● Data to examine:
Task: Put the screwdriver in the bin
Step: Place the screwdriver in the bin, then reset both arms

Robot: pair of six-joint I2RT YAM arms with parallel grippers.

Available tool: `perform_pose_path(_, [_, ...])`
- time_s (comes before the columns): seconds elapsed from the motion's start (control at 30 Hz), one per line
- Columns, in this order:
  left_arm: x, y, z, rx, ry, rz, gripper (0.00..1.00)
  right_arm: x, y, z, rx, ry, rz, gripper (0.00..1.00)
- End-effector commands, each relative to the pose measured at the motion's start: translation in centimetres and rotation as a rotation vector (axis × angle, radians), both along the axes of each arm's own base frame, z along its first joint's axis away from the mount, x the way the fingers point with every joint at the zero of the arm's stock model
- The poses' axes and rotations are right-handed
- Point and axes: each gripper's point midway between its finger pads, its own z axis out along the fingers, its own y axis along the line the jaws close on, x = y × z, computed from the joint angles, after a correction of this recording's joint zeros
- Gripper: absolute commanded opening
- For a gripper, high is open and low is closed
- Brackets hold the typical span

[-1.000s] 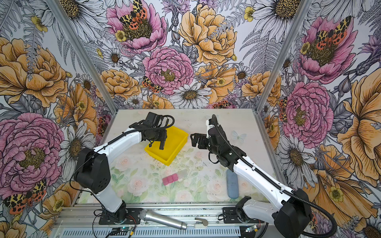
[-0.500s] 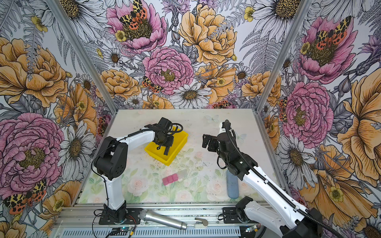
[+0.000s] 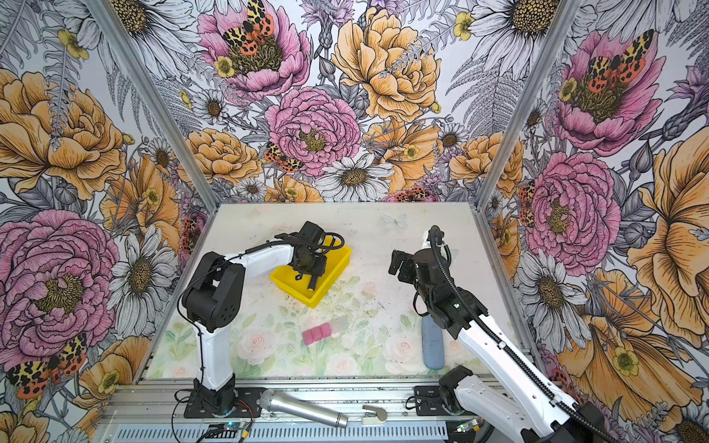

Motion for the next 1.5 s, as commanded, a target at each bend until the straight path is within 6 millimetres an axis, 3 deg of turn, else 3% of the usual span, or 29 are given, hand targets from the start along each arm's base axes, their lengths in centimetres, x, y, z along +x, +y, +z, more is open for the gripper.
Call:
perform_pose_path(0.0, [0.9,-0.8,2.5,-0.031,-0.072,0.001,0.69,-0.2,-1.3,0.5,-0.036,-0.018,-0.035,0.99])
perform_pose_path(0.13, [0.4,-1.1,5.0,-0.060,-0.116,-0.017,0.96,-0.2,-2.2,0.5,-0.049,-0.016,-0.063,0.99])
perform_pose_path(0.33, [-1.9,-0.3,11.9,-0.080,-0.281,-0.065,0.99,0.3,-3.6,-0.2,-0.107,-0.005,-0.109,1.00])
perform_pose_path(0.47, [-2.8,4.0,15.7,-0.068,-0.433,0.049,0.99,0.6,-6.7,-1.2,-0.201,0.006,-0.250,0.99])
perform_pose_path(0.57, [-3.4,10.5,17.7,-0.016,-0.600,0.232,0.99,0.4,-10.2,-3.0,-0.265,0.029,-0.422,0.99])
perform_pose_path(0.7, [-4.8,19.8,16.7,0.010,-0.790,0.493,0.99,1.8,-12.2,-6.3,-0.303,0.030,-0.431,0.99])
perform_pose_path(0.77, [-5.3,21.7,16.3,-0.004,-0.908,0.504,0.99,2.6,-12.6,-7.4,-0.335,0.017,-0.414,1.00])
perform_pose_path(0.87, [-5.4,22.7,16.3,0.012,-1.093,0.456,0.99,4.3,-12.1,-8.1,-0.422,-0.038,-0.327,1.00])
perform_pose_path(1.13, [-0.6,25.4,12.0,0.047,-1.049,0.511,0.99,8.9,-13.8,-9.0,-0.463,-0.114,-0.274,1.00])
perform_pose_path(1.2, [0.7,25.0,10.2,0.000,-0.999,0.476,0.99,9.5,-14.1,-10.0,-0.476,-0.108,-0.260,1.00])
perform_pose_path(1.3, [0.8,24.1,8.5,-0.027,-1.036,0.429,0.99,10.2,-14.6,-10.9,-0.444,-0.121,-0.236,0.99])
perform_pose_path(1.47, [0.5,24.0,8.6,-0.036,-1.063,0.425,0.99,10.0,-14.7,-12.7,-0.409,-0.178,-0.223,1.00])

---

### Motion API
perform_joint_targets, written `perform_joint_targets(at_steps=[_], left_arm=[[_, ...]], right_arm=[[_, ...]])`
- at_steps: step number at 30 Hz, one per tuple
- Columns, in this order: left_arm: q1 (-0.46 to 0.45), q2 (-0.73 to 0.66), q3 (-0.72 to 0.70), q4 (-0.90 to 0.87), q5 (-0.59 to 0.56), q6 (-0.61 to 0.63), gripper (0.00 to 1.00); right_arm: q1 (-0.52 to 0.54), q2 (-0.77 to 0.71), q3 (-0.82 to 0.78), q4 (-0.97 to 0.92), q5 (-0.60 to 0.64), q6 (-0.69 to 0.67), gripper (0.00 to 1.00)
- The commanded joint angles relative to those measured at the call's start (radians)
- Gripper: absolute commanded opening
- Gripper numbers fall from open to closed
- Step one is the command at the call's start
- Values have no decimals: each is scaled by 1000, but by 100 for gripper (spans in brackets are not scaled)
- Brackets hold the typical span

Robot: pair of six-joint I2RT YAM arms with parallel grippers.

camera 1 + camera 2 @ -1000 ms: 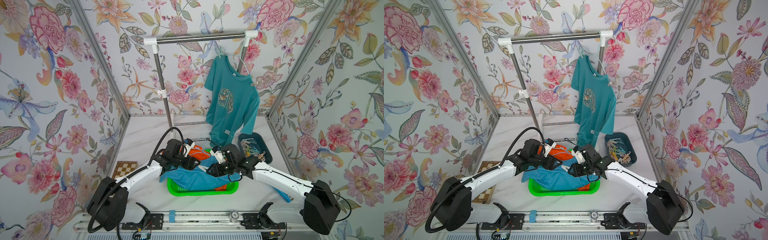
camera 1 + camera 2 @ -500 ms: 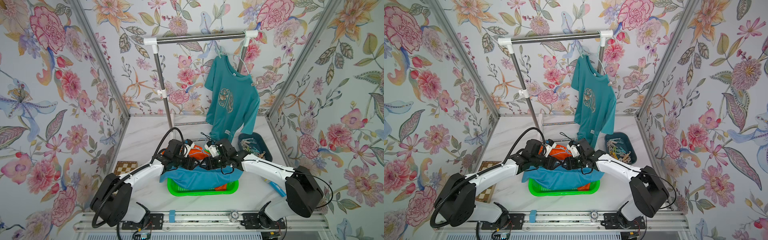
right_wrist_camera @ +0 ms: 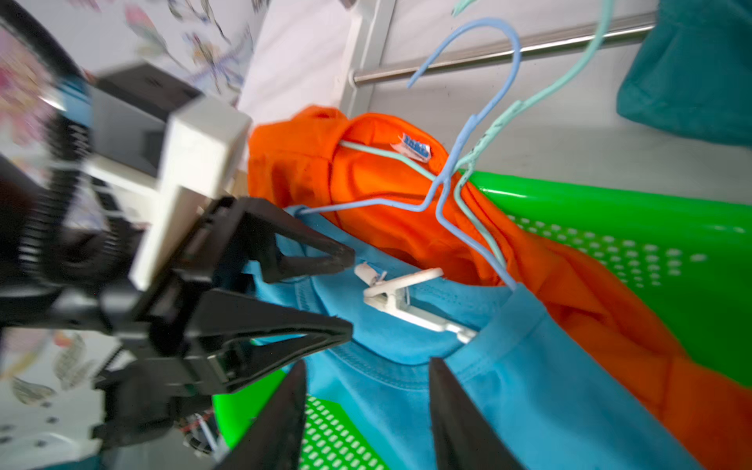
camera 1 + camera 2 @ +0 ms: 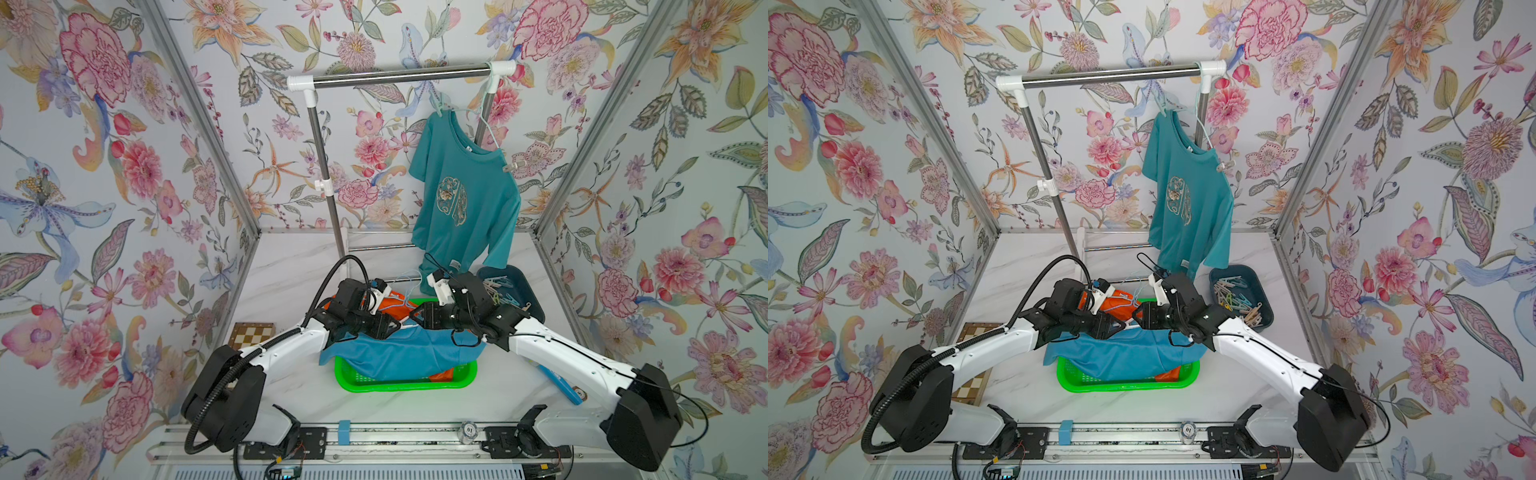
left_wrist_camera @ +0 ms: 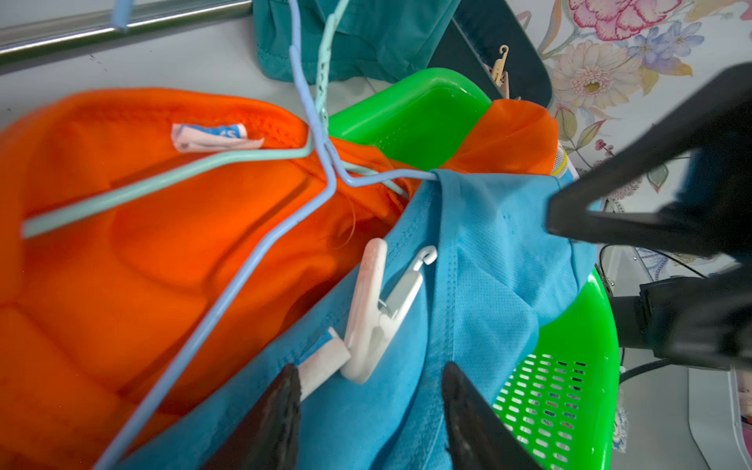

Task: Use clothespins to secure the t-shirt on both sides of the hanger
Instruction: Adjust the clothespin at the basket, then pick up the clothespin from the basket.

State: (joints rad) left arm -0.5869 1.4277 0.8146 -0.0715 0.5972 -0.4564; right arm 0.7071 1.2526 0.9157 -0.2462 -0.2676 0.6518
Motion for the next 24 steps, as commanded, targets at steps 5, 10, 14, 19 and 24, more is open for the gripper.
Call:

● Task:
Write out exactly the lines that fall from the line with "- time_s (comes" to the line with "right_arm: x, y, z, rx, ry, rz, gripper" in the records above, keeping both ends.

● Solution for this problem:
- time_s (comes before the columns): seconds elapsed from the motion's start (control at 30 Hz), one per line
- Columns, in this order:
  left_arm: x, y, z, rx, ry, rz, gripper (0.00..1.00)
  right_arm: x, y, z, rx, ry, rz, gripper (0.00..1.00)

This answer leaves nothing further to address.